The story of “Scott” (okay, his name was actually Ron) is, for me, the definition of “regret.” I regret ending that night prematurely, and I regret not giving his jacket back to him in person. I regret that I hadn’t gotten to know him earlier that year. I regret that I came out to my parents too soon and spent that year, and the next four, repressing my sexuality. Not dating, not meeting other gay guys, being too concerned with analyzing my position on the Kinsey Scale instead of realizing the dumbly obvious fact that I should just do what made me happy. Had I not come out to my parents so soon (stupidly, impulsively), I would have preserved that safe space within which I could have continued to explore myself and my desires without worrying about retribution.

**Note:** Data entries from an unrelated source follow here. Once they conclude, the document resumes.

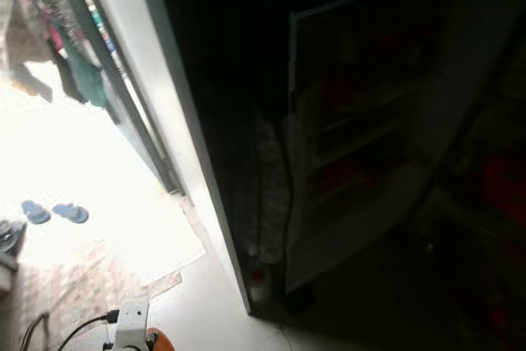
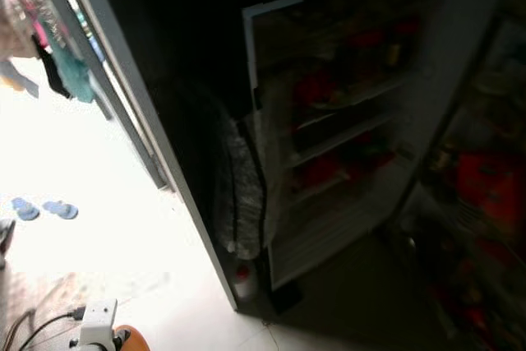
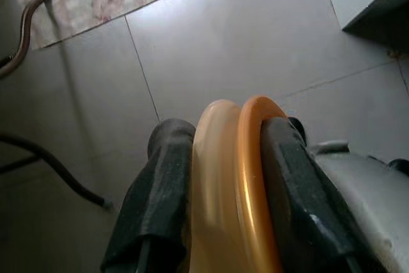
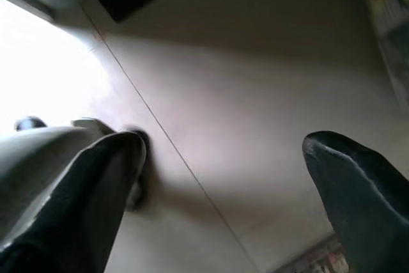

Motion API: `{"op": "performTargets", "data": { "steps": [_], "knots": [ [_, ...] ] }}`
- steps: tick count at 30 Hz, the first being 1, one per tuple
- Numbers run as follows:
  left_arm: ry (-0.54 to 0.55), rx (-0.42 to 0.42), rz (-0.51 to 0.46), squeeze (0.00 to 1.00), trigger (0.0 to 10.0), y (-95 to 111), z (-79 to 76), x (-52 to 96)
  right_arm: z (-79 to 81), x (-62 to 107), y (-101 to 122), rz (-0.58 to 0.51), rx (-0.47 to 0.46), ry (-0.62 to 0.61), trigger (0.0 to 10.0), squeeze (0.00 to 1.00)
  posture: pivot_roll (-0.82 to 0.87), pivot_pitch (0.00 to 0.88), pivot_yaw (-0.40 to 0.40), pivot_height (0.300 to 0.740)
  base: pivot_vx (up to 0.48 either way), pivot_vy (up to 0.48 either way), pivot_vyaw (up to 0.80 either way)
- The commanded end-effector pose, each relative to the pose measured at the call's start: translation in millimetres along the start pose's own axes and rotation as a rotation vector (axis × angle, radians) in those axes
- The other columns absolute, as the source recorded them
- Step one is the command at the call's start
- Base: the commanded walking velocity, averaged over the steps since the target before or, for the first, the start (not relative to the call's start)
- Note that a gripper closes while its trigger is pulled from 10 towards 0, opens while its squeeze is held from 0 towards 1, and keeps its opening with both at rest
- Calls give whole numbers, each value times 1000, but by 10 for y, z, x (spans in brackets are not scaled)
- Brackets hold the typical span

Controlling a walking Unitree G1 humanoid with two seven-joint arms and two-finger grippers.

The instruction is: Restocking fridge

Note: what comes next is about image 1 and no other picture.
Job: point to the orange round object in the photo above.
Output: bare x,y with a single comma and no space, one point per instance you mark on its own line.
163,340

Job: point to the black fridge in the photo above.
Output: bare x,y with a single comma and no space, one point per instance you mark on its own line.
214,80

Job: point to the black fridge door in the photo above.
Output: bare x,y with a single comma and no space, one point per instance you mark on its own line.
514,80

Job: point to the brown patterned rug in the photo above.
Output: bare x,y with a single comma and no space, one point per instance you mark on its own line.
74,293

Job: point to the white bottle with red cap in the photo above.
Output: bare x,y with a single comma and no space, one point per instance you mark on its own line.
259,284

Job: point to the dark grey shoe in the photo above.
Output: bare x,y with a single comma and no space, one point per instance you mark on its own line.
10,240

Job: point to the grey speckled felt cover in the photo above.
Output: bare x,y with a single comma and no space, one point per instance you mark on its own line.
267,187

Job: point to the teal hanging garment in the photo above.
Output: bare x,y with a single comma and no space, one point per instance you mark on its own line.
86,80

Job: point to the black hanging garment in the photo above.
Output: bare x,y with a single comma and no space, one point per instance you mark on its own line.
70,80

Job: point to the pink hanging garment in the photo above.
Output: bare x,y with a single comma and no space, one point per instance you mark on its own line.
53,34

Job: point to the beige hanging garment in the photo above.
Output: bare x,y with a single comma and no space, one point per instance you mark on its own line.
20,39

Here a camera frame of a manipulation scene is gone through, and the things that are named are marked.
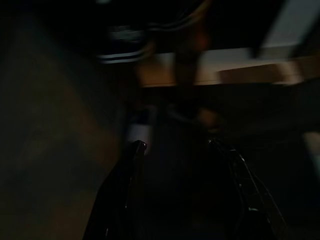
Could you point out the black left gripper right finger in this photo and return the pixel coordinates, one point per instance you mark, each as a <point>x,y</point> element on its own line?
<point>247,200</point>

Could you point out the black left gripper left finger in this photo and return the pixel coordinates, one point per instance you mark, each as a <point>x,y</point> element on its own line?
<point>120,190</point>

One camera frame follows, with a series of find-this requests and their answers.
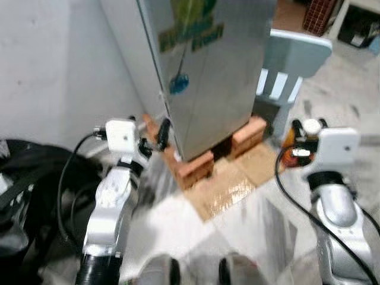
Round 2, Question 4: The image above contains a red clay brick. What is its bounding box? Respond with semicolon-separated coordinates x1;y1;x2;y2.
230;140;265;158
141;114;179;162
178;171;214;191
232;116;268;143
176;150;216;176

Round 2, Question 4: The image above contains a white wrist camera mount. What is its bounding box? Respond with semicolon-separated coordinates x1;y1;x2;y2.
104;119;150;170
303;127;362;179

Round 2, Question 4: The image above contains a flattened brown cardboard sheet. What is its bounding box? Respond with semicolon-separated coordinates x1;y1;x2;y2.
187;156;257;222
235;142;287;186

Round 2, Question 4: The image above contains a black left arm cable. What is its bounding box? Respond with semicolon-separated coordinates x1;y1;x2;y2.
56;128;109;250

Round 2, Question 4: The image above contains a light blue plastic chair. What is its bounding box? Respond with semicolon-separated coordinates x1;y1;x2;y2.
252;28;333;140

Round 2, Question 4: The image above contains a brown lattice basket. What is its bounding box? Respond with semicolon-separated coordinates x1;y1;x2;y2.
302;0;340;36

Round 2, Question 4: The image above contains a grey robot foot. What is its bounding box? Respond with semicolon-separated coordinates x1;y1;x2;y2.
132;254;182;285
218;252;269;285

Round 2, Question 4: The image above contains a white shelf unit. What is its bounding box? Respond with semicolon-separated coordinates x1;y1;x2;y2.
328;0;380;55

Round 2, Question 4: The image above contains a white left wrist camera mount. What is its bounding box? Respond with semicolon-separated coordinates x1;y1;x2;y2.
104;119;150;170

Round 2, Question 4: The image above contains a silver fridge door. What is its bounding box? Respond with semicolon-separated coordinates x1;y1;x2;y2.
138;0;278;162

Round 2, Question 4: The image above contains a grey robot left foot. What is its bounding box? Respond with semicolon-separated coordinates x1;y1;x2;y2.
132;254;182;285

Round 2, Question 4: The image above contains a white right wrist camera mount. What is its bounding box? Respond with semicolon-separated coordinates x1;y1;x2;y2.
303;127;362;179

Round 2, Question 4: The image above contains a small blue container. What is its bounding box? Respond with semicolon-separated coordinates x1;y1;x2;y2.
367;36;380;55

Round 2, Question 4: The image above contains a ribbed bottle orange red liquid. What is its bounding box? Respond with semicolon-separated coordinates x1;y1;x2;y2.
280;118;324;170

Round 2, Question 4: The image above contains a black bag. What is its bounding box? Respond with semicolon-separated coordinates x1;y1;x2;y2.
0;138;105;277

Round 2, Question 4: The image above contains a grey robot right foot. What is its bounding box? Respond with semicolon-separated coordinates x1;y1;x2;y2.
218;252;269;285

My obsession with rewriting the stories I mentioned above is a desire to rewrite history, of course. To somehow go back in time and do it over. But you can’t. You can only look ahead. I wound up compressing my 20s into about three and a half years, and now they’re gone. But that’s okay, I guess. Age 31 isn’t bad, and my life right now is pretty nifty. Even if those years had turned out differently, they’d still be in the past by now. But maybe those years would have been richer and permanently rewarding.
I’m not sure what my point was here. I guess I was writing about my lack of interest in fiction writing. Sometimes I just want to reap the reward of writing — that is, the admiration you get from other people. I’ll get jealous that someone else I know has a book out, and I’ll assume that person’s getting all these accolades, and I’ll want those accolades, too. But accolades usually turn out to be evanescent.
My motivations are murky.
Both those pieces contain the raw essence necessary to create a wonderful short story. You could, if you wish, re-write the endings, but actually, I think that their glorious truth is what speaks to the heart and is the real alchemy.
Well all our motivations are murky when it comes to the autobiographical. So be sure to step back and structure it in clear dramatic termes, ie. why are we being told all of this? What’s the pivotal moment, the key thing we must know about this character not called you?
I’m with Joel. I think both of those pieces are perfect material for short stories. You can always find a throughline to string them together into a novel or screenplay later on if you want to. But if you’re looking for something to write a short story about right now, I think you’ve already found it.
Hey darling,
Trust me, publishing isn’t all it’s cracked up to be. I’m thrilled to have my book coming out, but with the admiration (the little bits of it) there is negativity, too: people dragging your name through ugly places, talking about you, lying about you, judging you personally by your art, commodifying what you’ve worked on for years. There are people in my life who probably won’t talk to me again when they read the book. So, publishing is a good thing in many regards, but the reality is still very different than the dream (at least for me). Write because you love it, are obsessed with it, because you have something you are so consumed with saying that you can’t imagine not saying it. Publishing will take care of itself. I really believe that.